FACEBOOK boss Mark Zuckerberg refused to give a commitment to protect the data privacy of the social media website’s users during an appearance in the US Congress yesterday.

In a tense second day of testimony, Mr Zuckerberg read the same opening statement as he had at the previous day’s hearing, claiming that British political consultancy Cambridge Analytica had “misused” Facebook users’ data, despite the company’s terms of service appearing to give him the right to share, sell and transfer the details.

He refused to pledge to change all users’ default privacy settings to collect the minimum amount of personal data, claiming it was “a complex issue.”

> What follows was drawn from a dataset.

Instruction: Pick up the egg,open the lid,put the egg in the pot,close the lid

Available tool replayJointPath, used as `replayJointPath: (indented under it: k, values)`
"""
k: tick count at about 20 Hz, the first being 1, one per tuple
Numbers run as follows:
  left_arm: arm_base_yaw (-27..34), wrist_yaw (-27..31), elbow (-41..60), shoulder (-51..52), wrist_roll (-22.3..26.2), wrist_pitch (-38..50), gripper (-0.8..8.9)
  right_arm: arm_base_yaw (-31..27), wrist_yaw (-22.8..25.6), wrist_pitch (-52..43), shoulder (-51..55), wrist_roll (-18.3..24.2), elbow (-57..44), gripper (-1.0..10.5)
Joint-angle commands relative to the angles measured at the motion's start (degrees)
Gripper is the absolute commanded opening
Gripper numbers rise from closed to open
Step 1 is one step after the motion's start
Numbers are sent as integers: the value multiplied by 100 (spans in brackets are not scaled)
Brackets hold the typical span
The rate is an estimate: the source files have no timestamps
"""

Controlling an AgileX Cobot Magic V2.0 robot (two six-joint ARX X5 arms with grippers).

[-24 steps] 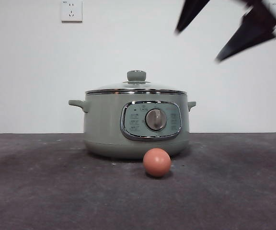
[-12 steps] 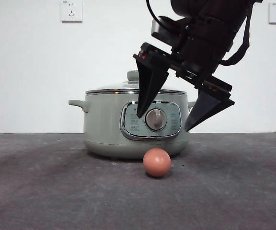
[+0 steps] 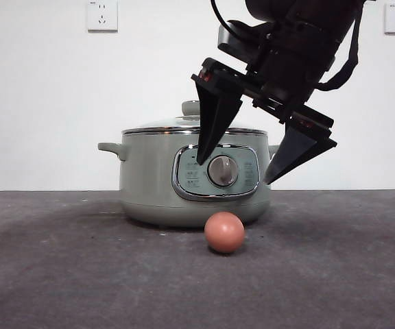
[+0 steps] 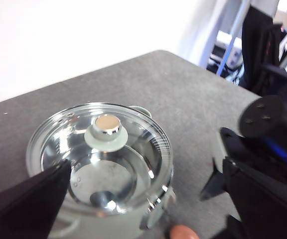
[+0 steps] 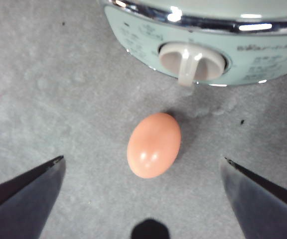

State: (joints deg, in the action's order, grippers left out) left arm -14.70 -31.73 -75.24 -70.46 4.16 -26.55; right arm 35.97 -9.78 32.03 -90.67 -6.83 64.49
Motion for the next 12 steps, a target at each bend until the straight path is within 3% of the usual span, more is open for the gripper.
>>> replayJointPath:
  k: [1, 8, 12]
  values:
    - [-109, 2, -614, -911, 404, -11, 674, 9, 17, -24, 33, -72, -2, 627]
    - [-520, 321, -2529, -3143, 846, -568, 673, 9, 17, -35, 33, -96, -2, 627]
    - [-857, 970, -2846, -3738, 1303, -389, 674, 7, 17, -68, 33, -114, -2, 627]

The Facebook chief executive admitted under questioning by California Democrat Anna Eshoo that he was among the 87 million Facebook users who had their details harvested. He agreed that the company has a “moral obligation” to run a platform that protects democracy.

The billionaire was accused of sticking to a prepared script as he faced further grilling from 44 US senators over the Cambridge Analytica scandal

In Tuesday’s marathon five-hour session, Mr Zuckerberg vowed to fight election meddling, while seeking to blame Russia for an online propaganda war.

He told New Mexico Senator Tom Uddall: “The most important thing I care about right now is making sure no-one interferes in the various 2018 elections around the world.”

Mr Zuckerberg said that one of his greatest regrets was being “too slow” to respond to claims of Russian interference in the presidential elections.

“As long as there are people sitting in Russia whose job it is to try and interfere with elections around the world, this is going to be an ongoing conflict,” he said.